In the article titled “Going Infinite” by Michael Lewis, the author explores the rise and fall of cryptocurrency exchange FTX and its founder Sam Bankman-Fried. Lewis recounts a conversation with Bankman-Fried in which he claimed to have explored the possibility of paying Donald Trump not to run for president in 2024 for $5 billion. Despite this extraordinary claim, Lewis does not delve further into the matter. The article raises questions about whether Bankman-Fried truly believed he could bring down Trump and what actually happened at FTX.
Lewis portrays Bankman-Fried as a unique individual with a detached childhood and a lack of connection to his peers. As he grew older, Bankman-Fried became interested in cryptocurrencies due to his interpretation of effective altruism, a movement that measures a person’s worth by the net good they accomplish in their lives. Bankman-Fried founded Alameda Research, which exploited price discrepancies in different cryptocurrency markets. Lewis argues that Alameda Research and FTX were heavily influenced by effective altruism, leading to a lack of attention to the company’s poor management.

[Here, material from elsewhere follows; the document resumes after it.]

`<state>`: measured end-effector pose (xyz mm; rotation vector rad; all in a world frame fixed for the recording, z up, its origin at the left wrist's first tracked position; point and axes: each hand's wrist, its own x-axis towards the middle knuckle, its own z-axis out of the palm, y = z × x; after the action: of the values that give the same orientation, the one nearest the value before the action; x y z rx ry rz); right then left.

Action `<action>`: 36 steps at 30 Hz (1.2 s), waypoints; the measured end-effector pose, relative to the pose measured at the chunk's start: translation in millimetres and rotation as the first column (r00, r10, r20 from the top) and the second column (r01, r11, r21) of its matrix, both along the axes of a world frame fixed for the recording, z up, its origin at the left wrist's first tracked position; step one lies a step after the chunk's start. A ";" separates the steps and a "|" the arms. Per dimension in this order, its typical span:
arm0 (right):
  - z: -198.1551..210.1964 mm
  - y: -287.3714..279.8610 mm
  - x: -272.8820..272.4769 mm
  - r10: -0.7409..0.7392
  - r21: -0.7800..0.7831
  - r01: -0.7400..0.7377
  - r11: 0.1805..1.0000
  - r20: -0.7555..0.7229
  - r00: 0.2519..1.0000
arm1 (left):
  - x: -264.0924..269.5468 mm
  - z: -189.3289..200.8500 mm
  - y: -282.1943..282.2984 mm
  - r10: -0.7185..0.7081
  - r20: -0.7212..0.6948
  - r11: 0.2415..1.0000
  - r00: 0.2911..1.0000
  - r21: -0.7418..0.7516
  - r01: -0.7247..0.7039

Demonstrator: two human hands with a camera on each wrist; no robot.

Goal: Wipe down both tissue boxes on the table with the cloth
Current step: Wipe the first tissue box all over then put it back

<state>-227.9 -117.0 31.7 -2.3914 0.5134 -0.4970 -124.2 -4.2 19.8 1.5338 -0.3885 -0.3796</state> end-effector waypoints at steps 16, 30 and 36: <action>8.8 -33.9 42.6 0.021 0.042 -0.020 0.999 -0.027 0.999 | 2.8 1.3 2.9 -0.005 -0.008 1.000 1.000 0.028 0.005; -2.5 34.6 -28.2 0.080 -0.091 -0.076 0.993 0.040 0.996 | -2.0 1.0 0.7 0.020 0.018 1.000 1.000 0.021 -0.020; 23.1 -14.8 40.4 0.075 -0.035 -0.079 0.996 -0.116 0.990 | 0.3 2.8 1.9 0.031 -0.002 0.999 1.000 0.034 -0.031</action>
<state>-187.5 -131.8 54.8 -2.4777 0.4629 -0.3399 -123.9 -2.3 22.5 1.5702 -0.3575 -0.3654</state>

The collapse of FTX has led to skepticism toward cryptocurrency, with many viewing it as a scam. Lewis suggests that the lack of financial controls at FTX should have been a red flag for employees, and that the missing funds that led to FTX’s bankruptcy may still be found. However, Bankman-Fried’s insistence on going to trial for fraud and money laundering raises doubts about whether the money will ever be recovered. In conclusion, while Lewis’s book provides a thorough look at Bankman-Fried’s story and personality, it lacks deeper financial analysis and a comprehensive understanding of cryptocurrency.